Öncelikle DEVA ve Gelecek Partilerinin siyaseten başarısız olduğunu kayıt altına alalım. Bu iki oluşum seçmenlerden beklenen desteği görmedi. AKP kitlesi Babacan ve Davutoğlu’nu Erdoğan’a alternatif liderler olarak algılamadı. Siyasal sosyolojik bir boşluğu da dolduramadı bu iki parti. 6’lı masa seçimi kazansaydı şüphesiz ki başka bir tabloyu tartışıyor olacaktık. Ama kaybedilen seçim ve geri çekilen CHP desteğinin yokluğunda tabela partisine döndü DEVA ve Gelecek. Vekillerin bir kısmı ayrıldı. Tabii sorun sadece politik mobilizasyon değil, aynı zamanda gündem yaratma kapasitesindeki eksiklikti. Ne Davutoğlu dış politikada ne de Babacan ekonomide alternatif bir söylem seti yaratabildi. Şüphesiz ki bu sınırlılık bir ölçüde kullanılan üslupla da ilgiliydi. Hakan Fidan’ın anti-tezi değildi Ahmet Davutoğlu. Babacan ise Mehmet Şimşek programını yerden yere vurmadı. Çünkü AKP’nin yaptıklarına prensip olarak karşı değil bu bürokrat siyasetçiler. Enflasyonu azaltmak için daraltıcı bir program gerekliydi. Ayrıca Türk dış politikası, özellikle de Ortadoğu siyaseti bakımından çok yönlü ve aktif olmalıydı. Babacan ekonomin, Davutoğlu ise dış politikanın başında olsa şüphesiz ki şu anki durumdan daha farklı bir içerik söz konusu olacaktı; ancak bahsi geçen o fark devasa bir değişimi içinde barındırmıyor ne yazık ki.
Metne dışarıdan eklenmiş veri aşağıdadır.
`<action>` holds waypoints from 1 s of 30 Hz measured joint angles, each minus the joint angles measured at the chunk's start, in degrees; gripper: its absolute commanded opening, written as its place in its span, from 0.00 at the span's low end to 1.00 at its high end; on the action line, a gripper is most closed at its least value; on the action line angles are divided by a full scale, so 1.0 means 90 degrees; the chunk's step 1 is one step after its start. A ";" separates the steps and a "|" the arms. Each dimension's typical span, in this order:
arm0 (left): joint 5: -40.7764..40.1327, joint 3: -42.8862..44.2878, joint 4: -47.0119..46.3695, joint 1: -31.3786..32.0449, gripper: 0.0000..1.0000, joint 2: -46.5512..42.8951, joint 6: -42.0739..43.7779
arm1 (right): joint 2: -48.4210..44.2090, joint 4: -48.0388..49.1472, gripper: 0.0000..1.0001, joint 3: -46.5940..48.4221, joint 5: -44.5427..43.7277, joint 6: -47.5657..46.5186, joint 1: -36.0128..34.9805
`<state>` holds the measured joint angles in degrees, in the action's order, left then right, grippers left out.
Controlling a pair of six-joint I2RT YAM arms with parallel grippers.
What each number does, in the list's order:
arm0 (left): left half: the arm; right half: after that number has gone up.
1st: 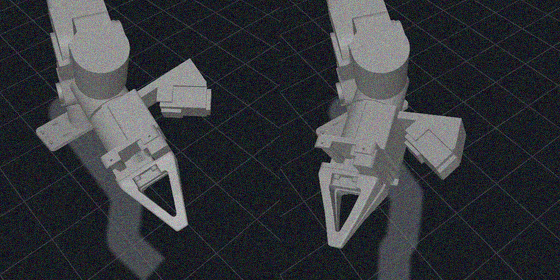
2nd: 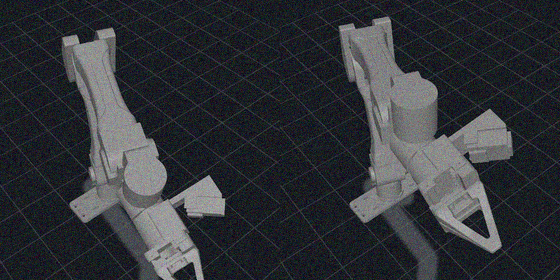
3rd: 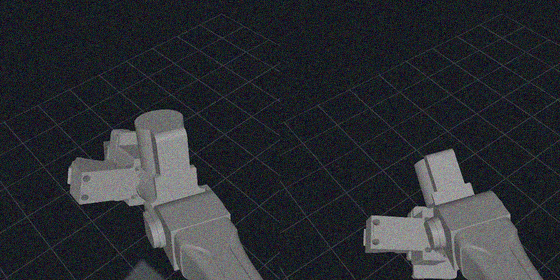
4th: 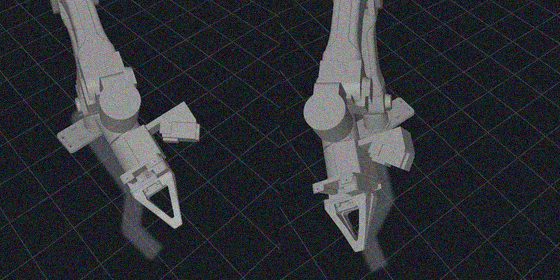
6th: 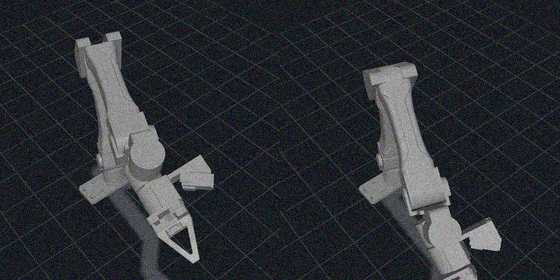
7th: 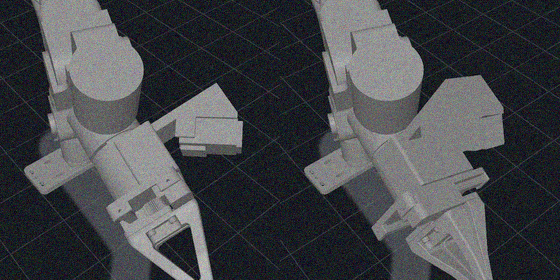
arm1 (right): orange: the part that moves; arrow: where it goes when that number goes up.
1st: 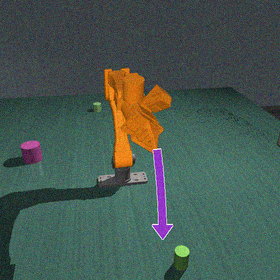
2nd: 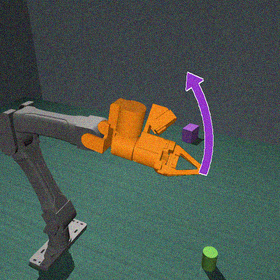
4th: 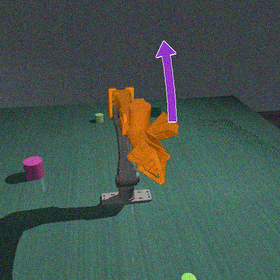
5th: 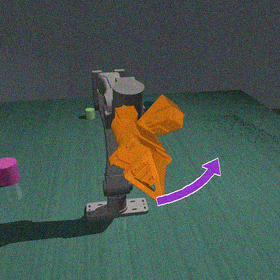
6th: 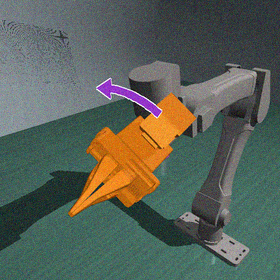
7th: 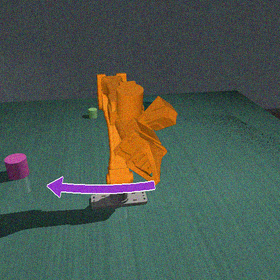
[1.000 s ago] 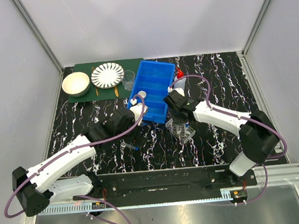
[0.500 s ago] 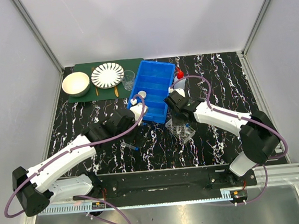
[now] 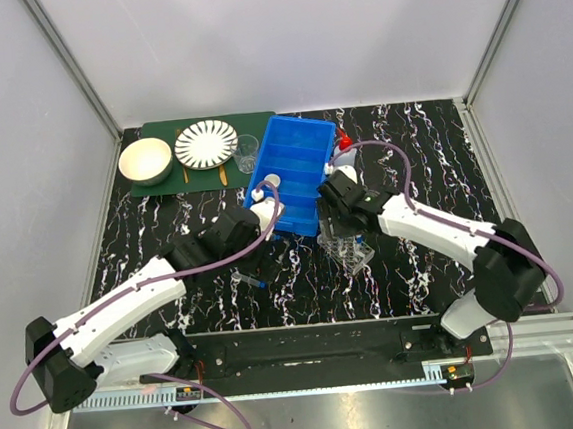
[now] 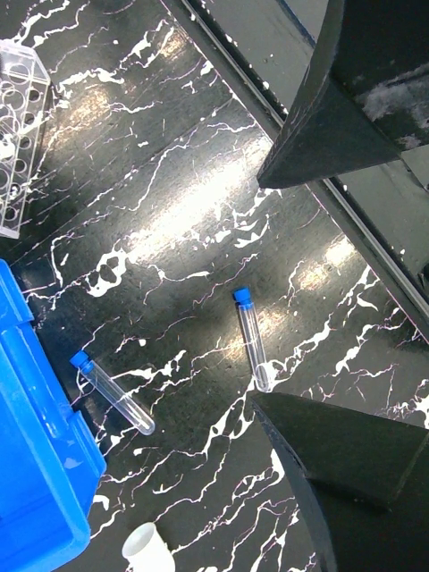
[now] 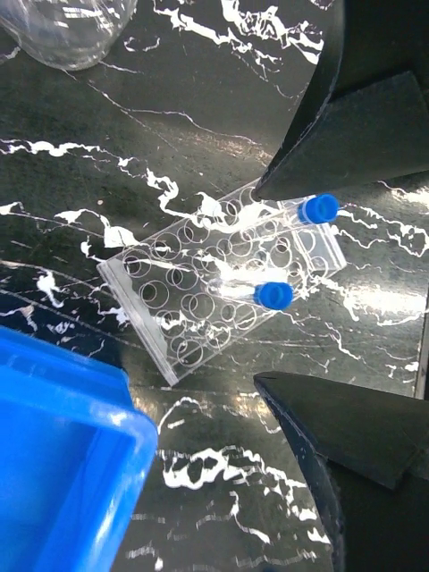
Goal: Organize the chemistry lab equipment
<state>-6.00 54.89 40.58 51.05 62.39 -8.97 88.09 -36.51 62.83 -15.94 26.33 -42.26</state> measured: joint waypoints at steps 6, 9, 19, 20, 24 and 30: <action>0.0002 0.0000 0.0010 0.0000 0.99 0.0415 0.0000 | -0.0886 -0.0430 0.83 0.0379 -0.0041 -0.0058 -0.0015; -0.0044 0.0000 0.0022 -0.0002 0.99 0.0857 0.0041 | -0.1583 -0.0644 0.83 0.0576 -0.0134 -0.0078 -0.0017; -0.0078 -0.0231 0.0053 0.0124 0.99 0.1047 0.0508 | -0.2953 -0.1107 0.83 0.0498 -0.0172 -0.0092 -0.0019; -0.0102 -0.0228 0.0090 0.0136 0.99 0.1037 0.0590 | -0.2997 -0.1129 0.83 0.0427 -0.0165 -0.0092 -0.0022; -0.0240 -0.0226 0.0287 0.0138 0.99 0.1185 0.0911 | -0.3206 -0.1212 0.83 0.0175 -0.0097 -0.0090 -0.0022; -0.0294 -0.0214 0.0449 0.0141 0.99 0.1817 0.1564 | -0.3781 -0.1353 0.83 -0.0036 0.0029 -0.0090 -0.0022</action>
<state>-8.64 52.97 44.62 52.31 78.74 5.10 54.06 -48.69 62.50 -15.68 25.52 -42.46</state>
Bu iki aktör arasında Davutoğlu zayıf halka. Çünkü partisi çöktü, kendisi ise dönmek istediğini çok belli ediyor. Erdoğan telefon etse, o an Gelecek Partisi tarihe karışacak. Ancak Ahmet hocanın beklediği o telefon gelir mi? Davutoğlu bir iadeyi itibar süreci istiyor. Partiden ayrılmadan önce genel başkanlık ve başbakanlık yapmış biri olarak yeni sisteme cumhurbaşkanı yardımcısı pozisyonunda dönmek, tekrar bürokrasiye yerleşmek Davutoğlu’nun yegane politik amacı. AKP’nin ise Davutoğlu’na sadece kalan birkaç milletvekili için kısmi bir ihtiyacı var. Anayasa süreci başlarsa o ihtiyaç somut bir zemine oturacak. Bir nedenden dolayı anayasa hazırlıkları gerçekleşmez veya geç kalınırsa Davutoğlu’nu kendi doğal tükeniş ritmine bırakacak Erdoğan liderliği.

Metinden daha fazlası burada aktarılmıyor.